WHAT TO DO |
All of the data below is to be output exactly as written.

PROVIDED MATERIAL |
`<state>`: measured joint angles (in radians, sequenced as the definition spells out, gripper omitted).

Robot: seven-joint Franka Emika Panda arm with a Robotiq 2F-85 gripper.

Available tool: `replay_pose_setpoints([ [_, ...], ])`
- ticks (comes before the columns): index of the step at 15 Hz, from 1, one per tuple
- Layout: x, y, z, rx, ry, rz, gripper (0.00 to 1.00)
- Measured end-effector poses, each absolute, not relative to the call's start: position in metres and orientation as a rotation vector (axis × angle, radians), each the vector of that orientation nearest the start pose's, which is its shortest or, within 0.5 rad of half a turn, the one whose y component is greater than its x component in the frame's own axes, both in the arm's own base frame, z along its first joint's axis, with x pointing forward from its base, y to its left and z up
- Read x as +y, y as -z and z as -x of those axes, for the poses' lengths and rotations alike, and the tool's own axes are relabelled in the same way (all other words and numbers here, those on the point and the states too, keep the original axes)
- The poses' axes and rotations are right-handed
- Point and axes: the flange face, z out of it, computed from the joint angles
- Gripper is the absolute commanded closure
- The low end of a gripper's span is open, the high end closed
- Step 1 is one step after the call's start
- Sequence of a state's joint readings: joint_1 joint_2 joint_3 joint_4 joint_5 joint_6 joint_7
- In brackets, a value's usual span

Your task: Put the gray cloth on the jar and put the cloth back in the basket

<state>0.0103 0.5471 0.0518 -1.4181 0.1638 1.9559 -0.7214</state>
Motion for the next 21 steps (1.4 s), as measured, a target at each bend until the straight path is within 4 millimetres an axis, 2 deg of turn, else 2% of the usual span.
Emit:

TASK RESULT |
`<state>`: measured joint angles (in radians, sequenced as the definition spells out, gripper omitted).

Robot: seven-joint Franka Emika Panda arm with a Robotiq 2F-85 gripper.

Available tool: `replay_pose_setpoints([ [_, ...], ])`
- ticks (comes before the columns): index of the step at 15 Hz, from 1, one per tuple
- Layout: x, y, z, rx, ry, rz, gripper (0.00 to 1.00)
- Measured end-effector poses, each absolute, not relative to the call's start: position in metres and orientation as a rotation vector (axis × angle, radians), each the vector of that orientation nearest the start pose's, which is its shortest or, within 0.5 rad of half a turn, the one whose y component is greater than its x component in the frame's own axes, both in the arm's own base frame, z along its first joint's axis, with x pointing forward from its base, y to its left and z up
- Read x as +y, y as -z and z as -x of those axes, for the poses' lengths and rotations alike, and the tool's own axes are relabelled in the same way (all other words and numbers here, those on the point and the states too, keep the original axes)
- The poses' axes and rotations are right-handed
- Point and axes: the flange face, z out of it, computed from the joint angles
- Gripper is the absolute commanded closure
- The low end of a gripper's span is open, the high end closed
- Step 1 is one step after the call's start
- Sequence of a state's joint readings: joint_1 joint_2 joint_3 joint_4 joint_5 joint_6 joint_7
- In brackets, a value's usual span

Your task: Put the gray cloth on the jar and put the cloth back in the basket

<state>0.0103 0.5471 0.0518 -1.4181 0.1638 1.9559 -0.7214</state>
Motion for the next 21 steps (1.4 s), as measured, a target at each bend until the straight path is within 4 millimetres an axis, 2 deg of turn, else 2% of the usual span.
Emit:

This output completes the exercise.